Ilustración ©️Javier Serrano, 1920 |
Cuando era niño creía que mi casa era un castillo. Y cada día salía por su puerta más pequeña para emprender el camino hacia el colegio. Iba por un calle casi siempre en sombra —pese a su nombre—, llena de nobles edificios blasonados y de viejas casonas con amplios portalones que dejaban entrever frescos zaguanes.
El colegio era otro edificio palaciego (palos de ciego) con hermosas columnas de granito flanqueando las dos puertas de entrada sobre las que eran muy visibles sendas aldabas con forma de toro. Al lado, con porte casi catedralicio, alzaba su torre barroca la iglesia mayor de Santa María, a la que todo el mundo ha llamado siempre “La Colegial”, aunque son ya muy pocos los que recuerdan que sus clérigos fueron la causa de unas páginas muy brillantes de nuestra literatura y menos aún los que son conscientes de que en un sencillo nicho de su claustro están las mondas óseas —quizá ya sólo polvo— de un espíritu lúcido y zumbón.

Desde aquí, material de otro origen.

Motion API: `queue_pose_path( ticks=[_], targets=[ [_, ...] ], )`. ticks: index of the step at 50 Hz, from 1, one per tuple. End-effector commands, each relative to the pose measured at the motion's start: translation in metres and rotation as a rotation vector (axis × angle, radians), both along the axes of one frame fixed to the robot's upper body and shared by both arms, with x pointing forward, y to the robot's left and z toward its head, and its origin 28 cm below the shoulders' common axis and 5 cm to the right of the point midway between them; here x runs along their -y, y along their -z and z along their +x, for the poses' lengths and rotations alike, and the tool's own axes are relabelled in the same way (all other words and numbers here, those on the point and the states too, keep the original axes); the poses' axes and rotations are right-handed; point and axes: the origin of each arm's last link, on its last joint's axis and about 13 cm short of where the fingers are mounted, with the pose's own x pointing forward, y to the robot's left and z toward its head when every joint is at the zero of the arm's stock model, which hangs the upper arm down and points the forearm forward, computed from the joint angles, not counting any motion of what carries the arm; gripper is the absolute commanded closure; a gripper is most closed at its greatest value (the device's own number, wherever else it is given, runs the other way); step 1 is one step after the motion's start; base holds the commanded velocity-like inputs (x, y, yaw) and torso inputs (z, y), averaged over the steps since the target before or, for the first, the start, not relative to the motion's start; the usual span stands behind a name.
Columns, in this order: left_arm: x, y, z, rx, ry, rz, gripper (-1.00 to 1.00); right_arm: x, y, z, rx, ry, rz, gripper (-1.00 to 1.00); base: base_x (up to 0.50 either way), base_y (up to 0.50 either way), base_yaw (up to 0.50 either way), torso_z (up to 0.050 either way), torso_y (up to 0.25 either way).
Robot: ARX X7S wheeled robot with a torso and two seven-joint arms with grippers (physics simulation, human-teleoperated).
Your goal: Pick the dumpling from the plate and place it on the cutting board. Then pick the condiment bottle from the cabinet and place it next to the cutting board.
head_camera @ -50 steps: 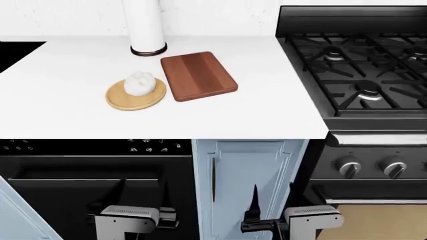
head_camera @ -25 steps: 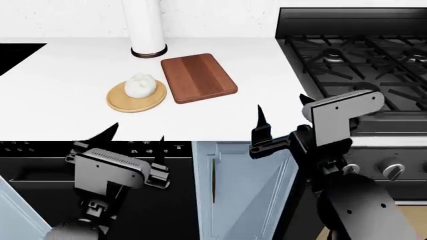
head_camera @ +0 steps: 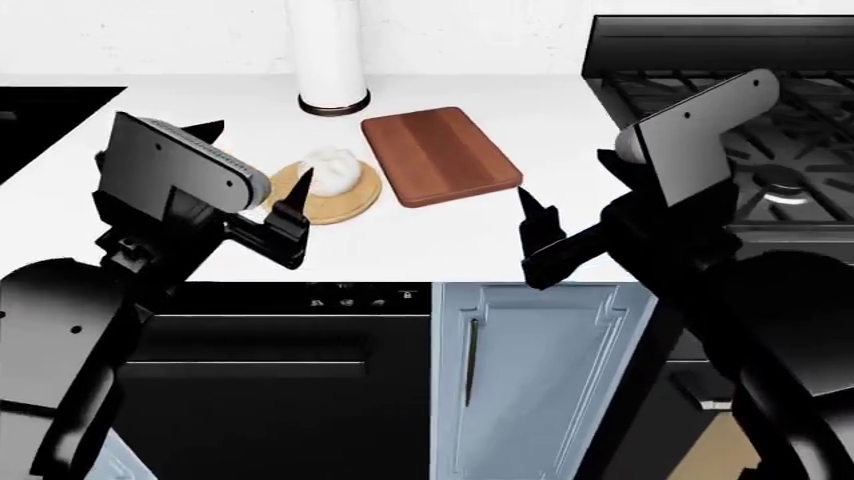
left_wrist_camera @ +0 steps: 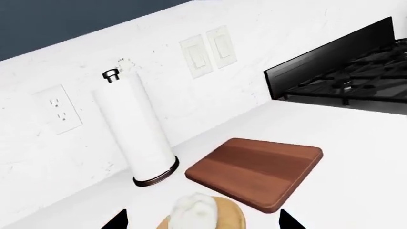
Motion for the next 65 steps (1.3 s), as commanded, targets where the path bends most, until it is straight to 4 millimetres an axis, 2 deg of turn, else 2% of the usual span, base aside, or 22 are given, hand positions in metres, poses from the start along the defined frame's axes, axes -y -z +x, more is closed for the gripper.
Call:
queue_pose_path(
  ticks=[1,9,19,65],
  targets=[
    [-0.005,-0.015,0.006,-0.028,-0.019,0.042,-1.0,0.004,-0.005,0.002,-0.027,0.0,-0.03,-1.0,0.0,0.5,0.0,0.0,0.0],
    [-0.002,-0.014,0.007,-0.035,-0.01,0.062,-1.0,0.005,-0.007,0.002,-0.015,0.004,-0.04,-1.0,0.01,0.5,0.0,0.0,0.0],
    [0.001,-0.01,0.006,-0.043,0.003,0.074,-1.0,0.003,-0.008,0.001,-0.008,-0.016,-0.046,-1.0,0.02,0.0,0.0,0.0,0.0],
    [0.006,-0.014,0.001,-0.015,0.031,0.116,-1.0,-0.002,-0.01,-0.005,-0.001,-0.089,-0.049,-1.0,0.32,0.0,0.0,0.0,0.0]
  ],
)
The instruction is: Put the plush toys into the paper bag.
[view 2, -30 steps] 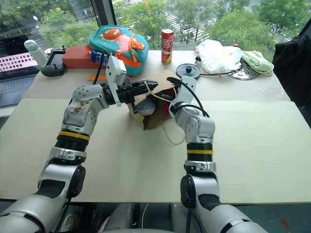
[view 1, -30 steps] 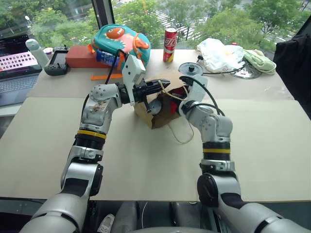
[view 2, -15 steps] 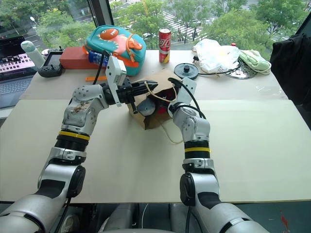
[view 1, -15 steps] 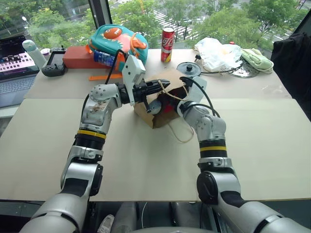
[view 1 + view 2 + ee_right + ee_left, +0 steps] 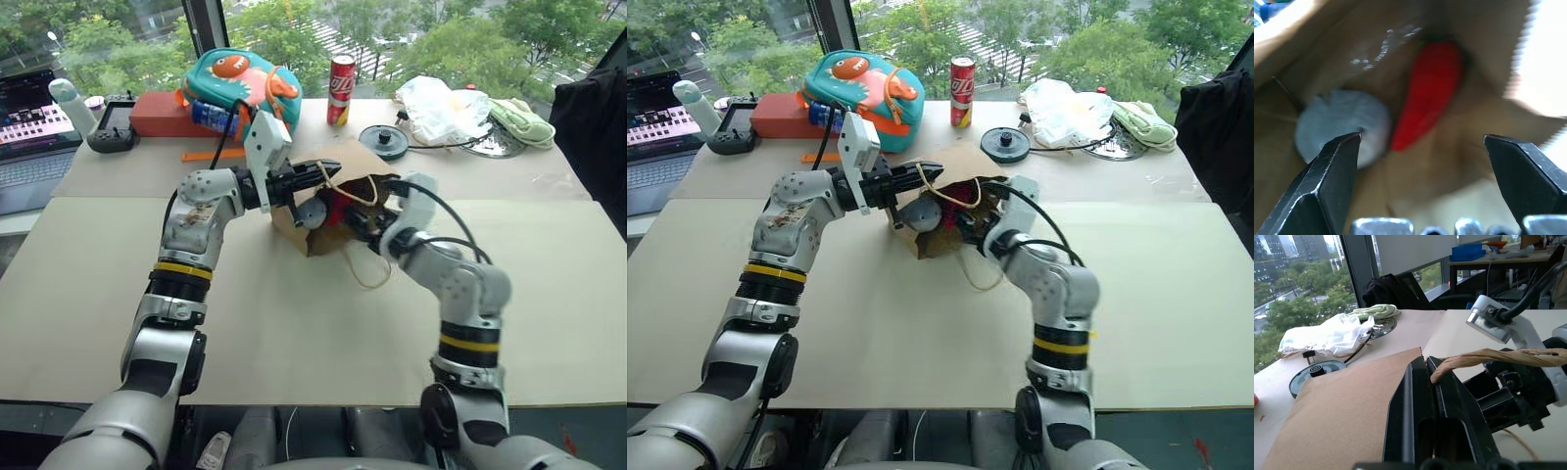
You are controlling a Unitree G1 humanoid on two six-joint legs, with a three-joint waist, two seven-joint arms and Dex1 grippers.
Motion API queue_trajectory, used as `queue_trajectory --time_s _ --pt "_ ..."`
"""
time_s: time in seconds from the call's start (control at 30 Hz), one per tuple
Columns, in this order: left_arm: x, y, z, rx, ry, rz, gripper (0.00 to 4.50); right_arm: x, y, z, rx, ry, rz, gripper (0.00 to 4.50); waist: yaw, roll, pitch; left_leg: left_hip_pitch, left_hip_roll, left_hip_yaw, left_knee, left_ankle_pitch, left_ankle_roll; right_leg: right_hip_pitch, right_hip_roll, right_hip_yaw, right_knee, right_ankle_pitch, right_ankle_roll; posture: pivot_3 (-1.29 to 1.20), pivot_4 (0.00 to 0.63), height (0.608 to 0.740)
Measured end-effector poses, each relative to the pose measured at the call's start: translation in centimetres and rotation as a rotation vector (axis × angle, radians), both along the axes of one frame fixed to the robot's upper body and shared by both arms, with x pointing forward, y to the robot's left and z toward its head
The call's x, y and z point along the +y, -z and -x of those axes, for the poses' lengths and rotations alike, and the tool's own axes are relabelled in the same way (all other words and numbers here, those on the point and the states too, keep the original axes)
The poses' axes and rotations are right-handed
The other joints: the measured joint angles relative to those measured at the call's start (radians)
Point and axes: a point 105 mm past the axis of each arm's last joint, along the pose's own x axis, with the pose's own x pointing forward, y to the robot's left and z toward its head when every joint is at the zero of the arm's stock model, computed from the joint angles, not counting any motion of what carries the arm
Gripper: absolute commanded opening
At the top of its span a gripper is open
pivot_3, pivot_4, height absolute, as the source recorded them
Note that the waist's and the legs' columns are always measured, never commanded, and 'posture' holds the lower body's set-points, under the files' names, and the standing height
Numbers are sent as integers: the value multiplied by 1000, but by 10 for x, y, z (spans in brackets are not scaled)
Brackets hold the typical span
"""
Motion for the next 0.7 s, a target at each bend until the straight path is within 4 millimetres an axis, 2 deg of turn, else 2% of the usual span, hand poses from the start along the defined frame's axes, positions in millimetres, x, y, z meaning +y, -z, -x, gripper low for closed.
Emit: queue_trajectory --time_s 0.1,0.2,0.3,0.43,0.57,0.7 --pt "-2 0 1 0 4 3 0 -12 6 13 5 -23 37 4435 -1 0 0 0 1 0 0 0 0 0 1 0 -1 0 0 0 150 739" --pt "-1 1 0 2 -1 3 0 -12 8 31 -14 -116 90 4435 -2 0 0 0 1 1 0 0 0 0 1 1 -6 0 0 0 150 739" --pt "-1 1 1 2 0 3 0 6 7 45 -42 -234 123 4435 -6 0 0 1 1 1 0 0 0 0 1 1 -6 0 0 0 150 739" --pt "-1 1 1 2 0 3 0 37 20 59 -18 -354 149 4435 -6 0 0 0 1 1 1 0 0 1 2 1 -7 0 0 0 150 739" --pt "0 1 0 1 -1 2 0 49 26 55 -27 -355 199 4435 0 0 0 0 1 1 2 0 0 1 1 1 -7 0 0 0 150 739" --pt "0 1 0 0 -2 1 0 44 44 45 2 -293 294 4435 5 0 0 0 1 1 2 0 0 1 1 1 -7 0 0 0 150 739"
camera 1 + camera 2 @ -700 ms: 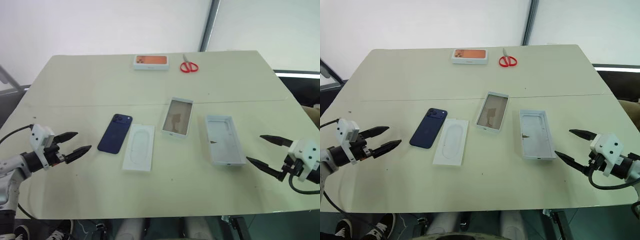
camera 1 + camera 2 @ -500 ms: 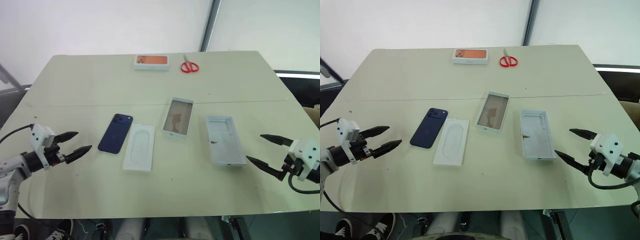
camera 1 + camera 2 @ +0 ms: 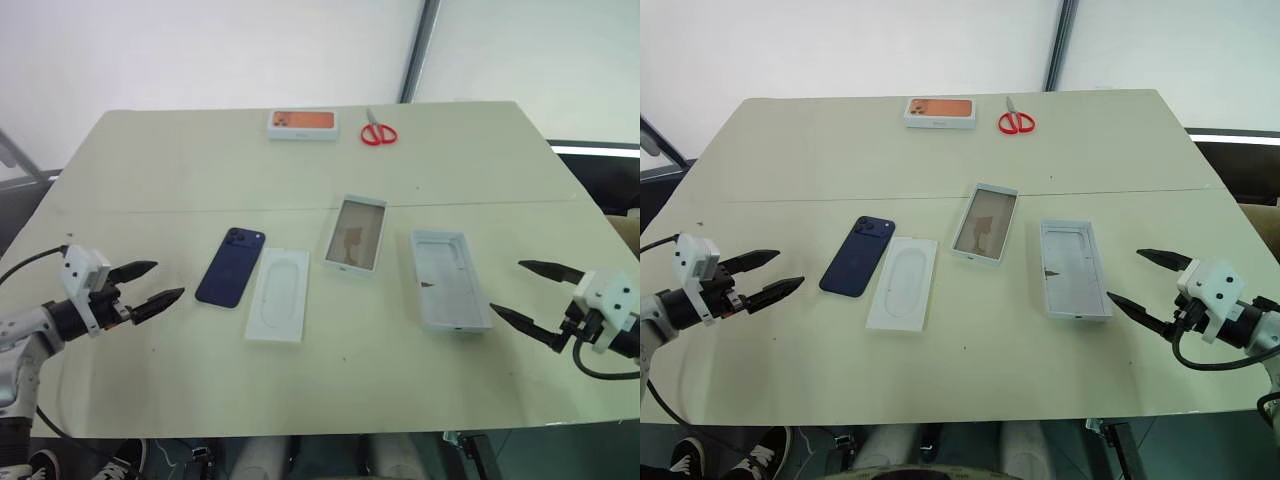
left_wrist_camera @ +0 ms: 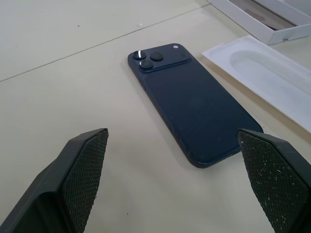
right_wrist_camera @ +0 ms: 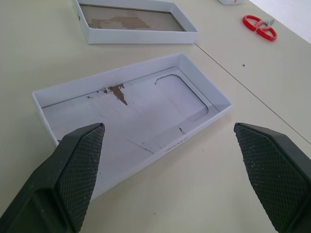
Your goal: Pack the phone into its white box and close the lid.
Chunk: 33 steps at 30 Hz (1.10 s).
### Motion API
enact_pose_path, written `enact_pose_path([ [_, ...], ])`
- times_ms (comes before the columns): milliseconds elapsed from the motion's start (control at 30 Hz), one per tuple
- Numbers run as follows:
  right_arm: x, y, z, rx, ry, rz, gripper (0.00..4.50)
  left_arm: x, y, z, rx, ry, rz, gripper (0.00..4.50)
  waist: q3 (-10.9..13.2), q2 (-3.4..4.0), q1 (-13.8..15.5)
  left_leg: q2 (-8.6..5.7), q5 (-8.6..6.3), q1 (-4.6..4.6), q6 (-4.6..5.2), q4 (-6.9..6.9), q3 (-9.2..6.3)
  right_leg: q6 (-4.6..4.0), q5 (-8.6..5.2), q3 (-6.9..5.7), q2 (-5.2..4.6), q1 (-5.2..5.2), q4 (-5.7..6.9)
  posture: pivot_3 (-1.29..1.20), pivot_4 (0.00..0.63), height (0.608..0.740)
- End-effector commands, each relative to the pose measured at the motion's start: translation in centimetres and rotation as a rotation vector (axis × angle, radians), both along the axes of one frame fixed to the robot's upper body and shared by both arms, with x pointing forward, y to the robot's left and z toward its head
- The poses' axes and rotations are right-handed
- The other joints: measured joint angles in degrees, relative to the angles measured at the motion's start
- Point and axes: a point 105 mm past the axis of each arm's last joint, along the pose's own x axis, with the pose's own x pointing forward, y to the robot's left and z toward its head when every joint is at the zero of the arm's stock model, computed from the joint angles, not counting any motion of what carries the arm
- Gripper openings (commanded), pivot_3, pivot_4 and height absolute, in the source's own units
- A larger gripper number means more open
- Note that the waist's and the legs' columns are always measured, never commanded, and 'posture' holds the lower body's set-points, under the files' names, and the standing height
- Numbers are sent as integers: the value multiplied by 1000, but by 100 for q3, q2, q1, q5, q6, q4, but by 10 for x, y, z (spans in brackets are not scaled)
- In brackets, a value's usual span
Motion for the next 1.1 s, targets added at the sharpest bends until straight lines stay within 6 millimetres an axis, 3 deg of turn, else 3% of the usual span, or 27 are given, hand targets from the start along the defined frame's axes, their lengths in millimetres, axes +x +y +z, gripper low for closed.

Esta mole eclesial abre su gran ojo de cíclope —un rosetón de filigranas mudéjares— hacia la que llaman por imbatible nombre Plaza del Pan, lugar de viejos juegos, de muchos hechos, de no pocas imaginaciones, y acaso el sitio hacia el que más veces me veo volver en sueños, a menudo, y de forma extraña, montado a horcajadas sobre el breve pero acogedor lomo de un asno.
Y es que en el sueño pasa como en la vida o en la escritura: a menudo uno se echar andar por el mero placer de hacerlo y nunca sabe bien qué rumbo van a tomar sus pasos.